Education, education, education, Tony Blair’s favourite nostrum, has been a Jewish slogan throughout the ages. In Britain, the characteristic pattern has been for the son of an immigrant to become a self-made entrepreneur so that his son can go to university and become a professional — “my son the doctor” or “my son the lawyer”. And nowadays, “my daughter”, too.
Is that pattern now about to change? Expenditure cuts mean that the universities face a funding crisis. Students will have to contribute more towards the cost of their education. The Liberal Democrat Business Secretary, Vince Cable, has proposed a graduate tax, which means that graduates will pay higher taxes than non-graduates. And, with more and more 18-year-olds going to university, a degree is no longer the automatic passport to a job that it was in the 1950s and 1960s.
The Conservative minister responsible for the universities, David Willetts, has suggested that graduates who find it difficult to get a job should consider setting up their own businesses. Such a suggestion is by no means novel. Margaret Thatcher, apparently, once asked the Guardian journalist, Hugo Young, why he did not do something useful like setting up a small business!
The Willetts proposal resonates well with the instincts of Jews, and perhaps other ethnic minorities also, that they do better relying on their own abilities rather than becoming dependent upon the state or upon large corporations.
One young man interviewed recently by the BBC has gone even further. He proposed to avoid university altogether and leave school early in order to set up a business. This may signal a new trend. How necessary is a university education? Might it not be more sensible for young people to get into the labour market as soon as they can?
The universities are often accused of failing to prepare young people for the world of work. The British educational system does well in training an academic elite. It does less well in inculcating the technical and vocational skills that are so essential in the modern world.
The coalition government’s hopes for economic success rest with a dynamic private sector. But that depends on young people having the necessary skills; at present too many young people are allowed to enter the labour market without any qualifications at all, a problem first noticed by Winston Churchill when President of the Board of Trade in 1908! If vocational and technical education were better, the young man interviewed on the radio might have taken that path — an apprenticeship and not a degree course — rather than having to learn about business “on the job”.

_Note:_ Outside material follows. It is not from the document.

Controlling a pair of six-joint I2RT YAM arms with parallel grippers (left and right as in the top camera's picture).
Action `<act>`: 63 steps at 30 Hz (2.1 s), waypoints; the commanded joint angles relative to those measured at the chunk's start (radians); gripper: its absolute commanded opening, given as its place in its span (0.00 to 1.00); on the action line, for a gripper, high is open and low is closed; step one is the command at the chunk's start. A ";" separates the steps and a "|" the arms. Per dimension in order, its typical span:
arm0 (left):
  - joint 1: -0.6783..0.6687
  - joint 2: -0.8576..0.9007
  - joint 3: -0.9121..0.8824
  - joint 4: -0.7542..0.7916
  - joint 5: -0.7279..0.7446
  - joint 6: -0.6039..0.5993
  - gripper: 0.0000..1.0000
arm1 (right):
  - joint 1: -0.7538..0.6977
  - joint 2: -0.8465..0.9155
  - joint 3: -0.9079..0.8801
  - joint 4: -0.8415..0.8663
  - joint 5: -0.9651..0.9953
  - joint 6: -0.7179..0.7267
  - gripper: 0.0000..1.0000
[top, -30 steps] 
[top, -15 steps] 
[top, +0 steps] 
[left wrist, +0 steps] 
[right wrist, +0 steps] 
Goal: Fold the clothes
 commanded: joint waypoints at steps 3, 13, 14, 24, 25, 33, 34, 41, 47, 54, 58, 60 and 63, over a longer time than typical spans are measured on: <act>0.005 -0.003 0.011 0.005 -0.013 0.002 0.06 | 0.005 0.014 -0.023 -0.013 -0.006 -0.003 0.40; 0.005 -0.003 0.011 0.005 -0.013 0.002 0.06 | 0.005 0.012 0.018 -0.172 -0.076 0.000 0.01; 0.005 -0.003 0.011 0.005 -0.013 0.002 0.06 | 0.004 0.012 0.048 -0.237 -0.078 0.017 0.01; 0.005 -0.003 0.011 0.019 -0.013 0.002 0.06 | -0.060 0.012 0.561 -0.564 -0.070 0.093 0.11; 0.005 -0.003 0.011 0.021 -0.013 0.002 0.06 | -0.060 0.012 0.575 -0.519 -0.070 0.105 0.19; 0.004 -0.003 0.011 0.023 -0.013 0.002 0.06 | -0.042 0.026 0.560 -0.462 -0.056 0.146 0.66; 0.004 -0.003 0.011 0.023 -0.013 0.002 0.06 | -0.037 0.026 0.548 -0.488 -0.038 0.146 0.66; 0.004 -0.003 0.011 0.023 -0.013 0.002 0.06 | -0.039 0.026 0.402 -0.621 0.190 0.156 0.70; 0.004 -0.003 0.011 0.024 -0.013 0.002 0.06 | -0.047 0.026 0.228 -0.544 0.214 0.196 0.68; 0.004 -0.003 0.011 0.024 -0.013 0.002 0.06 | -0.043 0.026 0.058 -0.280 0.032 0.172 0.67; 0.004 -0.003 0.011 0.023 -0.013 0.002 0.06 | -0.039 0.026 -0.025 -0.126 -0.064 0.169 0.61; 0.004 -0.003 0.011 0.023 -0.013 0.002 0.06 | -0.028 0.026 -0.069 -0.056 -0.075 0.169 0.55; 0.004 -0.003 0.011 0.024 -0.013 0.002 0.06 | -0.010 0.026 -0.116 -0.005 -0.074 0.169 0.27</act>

Perhaps the government has something to learn from the success of ORT, founded in the 1880s to help Russian Jews acquire necessary skills. Its former chairman, Lord Young, a Cabinet minister under Margaret Thatcher, is now advising David Cameron on health and safety issues. Might he not also be asked to advise on improving vocational and technical education? At the very least, he might persuade the government to remove the bias in funding against part-time and vocational students.
Yet, in our concern for economic progress, we must not lose sight of the real purpose of higher education. A university education is a wonderful privilege, and the more who can benefit from it the better. This is not because it will necessarily lead to gainful employment, although often it will. The real reason is that higher education satisfies something that lies deep in all of us, the urge to understand the world in which we live.
Men and women are curious creatures. As Aristotle noticed, two-and-a-half thousand years ago, they have an intense desire to know and to understand. A university education allows young people to take three years out from the business of earning a living so that they can open their minds. That is its ultimate justification. Perhaps when the young man in that BBC interview has succeeded as an entrepreneur, he might decide to study Greek literature or particle physics, not because it will make him rich, but to satisfy his curiosity. Einstein, after all, studied relativity not because of its practical applications but because he wanted to understand.
In 1854, the Working Men’s College, Britain’s first independent body devoted to adult education, was established. Its motto was defiant, and very Jewish: “We seek no greater good than education. We scorn to justify it save by itself”.